What the task asks. Line by line, copy the material below exactly as given.

Data block.
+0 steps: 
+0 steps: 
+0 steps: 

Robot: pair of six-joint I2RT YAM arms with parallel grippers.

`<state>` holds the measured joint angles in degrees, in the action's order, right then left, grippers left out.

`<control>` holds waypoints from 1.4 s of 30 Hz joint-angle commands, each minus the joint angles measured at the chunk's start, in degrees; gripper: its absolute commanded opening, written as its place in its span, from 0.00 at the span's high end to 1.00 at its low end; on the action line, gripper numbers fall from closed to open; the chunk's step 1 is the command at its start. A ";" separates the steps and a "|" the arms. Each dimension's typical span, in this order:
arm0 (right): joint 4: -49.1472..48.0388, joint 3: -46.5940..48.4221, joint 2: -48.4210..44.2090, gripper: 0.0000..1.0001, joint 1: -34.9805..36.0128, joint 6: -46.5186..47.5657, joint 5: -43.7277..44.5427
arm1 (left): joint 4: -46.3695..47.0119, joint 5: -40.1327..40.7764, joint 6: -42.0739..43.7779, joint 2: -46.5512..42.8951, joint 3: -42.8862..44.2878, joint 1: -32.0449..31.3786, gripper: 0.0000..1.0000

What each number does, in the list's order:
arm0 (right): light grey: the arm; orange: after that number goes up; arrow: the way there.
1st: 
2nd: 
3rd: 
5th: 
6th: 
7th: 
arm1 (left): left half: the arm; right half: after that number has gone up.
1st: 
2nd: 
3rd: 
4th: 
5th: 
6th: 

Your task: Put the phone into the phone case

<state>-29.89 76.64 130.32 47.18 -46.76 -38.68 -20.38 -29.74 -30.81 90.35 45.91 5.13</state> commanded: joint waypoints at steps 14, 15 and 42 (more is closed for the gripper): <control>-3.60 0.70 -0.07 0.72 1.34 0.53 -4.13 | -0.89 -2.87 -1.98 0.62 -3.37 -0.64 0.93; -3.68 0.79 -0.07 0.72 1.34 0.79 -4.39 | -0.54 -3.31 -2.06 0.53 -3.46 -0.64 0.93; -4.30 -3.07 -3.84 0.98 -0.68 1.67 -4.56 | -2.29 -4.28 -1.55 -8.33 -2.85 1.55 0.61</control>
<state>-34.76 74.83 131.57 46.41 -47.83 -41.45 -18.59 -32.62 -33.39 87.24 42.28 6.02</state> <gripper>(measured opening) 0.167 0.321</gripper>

Response below.
+0 steps: 
+0 steps: 
+0 steps: 

Robot: pair of six-joint I2RT YAM arms with parallel grippers.

`<state>` holds the measured joint angles in degrees, in the action's order, right then left, grippers left out.

`<control>` holds waypoints from 1.4 s of 30 Hz joint-angle commands, each minus the joint angles measured at the chunk's start, in degrees; gripper: its absolute commanded opening, written as its place in its span, from 0.00 at the span's high end to 1.00 at its low end; on the action line, gripper numbers fall from closed to open; the chunk's step 1 is the command at its start. A ";" separates the steps and a "|" the arms. Each dimension's typical span, in this order:
arm0 (right): joint 4: -49.1472..48.0388, joint 3: -46.5940..48.4221, joint 2: -48.4210..44.2090, gripper: 0.0000..1.0001, joint 1: -34.9805..36.0128, joint 6: -46.5186..47.5657, joint 5: -43.7277..44.5427
arm1 (left): joint 4: -46.3695..47.0119, joint 5: -40.1327..40.7764, joint 6: -42.0739..43.7779, joint 2: -46.5512..42.8951, joint 3: -42.8862..44.2878, joint 1: -32.0449..31.3786, gripper: 0.0000..1.0000

What each number does, in the list's order:
arm0 (right): light grey: the arm; orange: after that number goes up; arrow: the way there.
1st: 
2nd: 
3rd: 
5th: 
6th: 
7th: 
arm1 (left): left half: the arm; right half: after that number has gone up.
1st: 
2nd: 
3rd: 
4th: 
5th: 
6th: 

Your task: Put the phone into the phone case

<state>-29.89 76.64 130.32 47.18 -46.76 -38.68 -20.38 -29.74 -30.81 90.35 45.91 5.13</state> commanded: joint waypoints at steps 14, 15 and 42 (more is closed for the gripper): <control>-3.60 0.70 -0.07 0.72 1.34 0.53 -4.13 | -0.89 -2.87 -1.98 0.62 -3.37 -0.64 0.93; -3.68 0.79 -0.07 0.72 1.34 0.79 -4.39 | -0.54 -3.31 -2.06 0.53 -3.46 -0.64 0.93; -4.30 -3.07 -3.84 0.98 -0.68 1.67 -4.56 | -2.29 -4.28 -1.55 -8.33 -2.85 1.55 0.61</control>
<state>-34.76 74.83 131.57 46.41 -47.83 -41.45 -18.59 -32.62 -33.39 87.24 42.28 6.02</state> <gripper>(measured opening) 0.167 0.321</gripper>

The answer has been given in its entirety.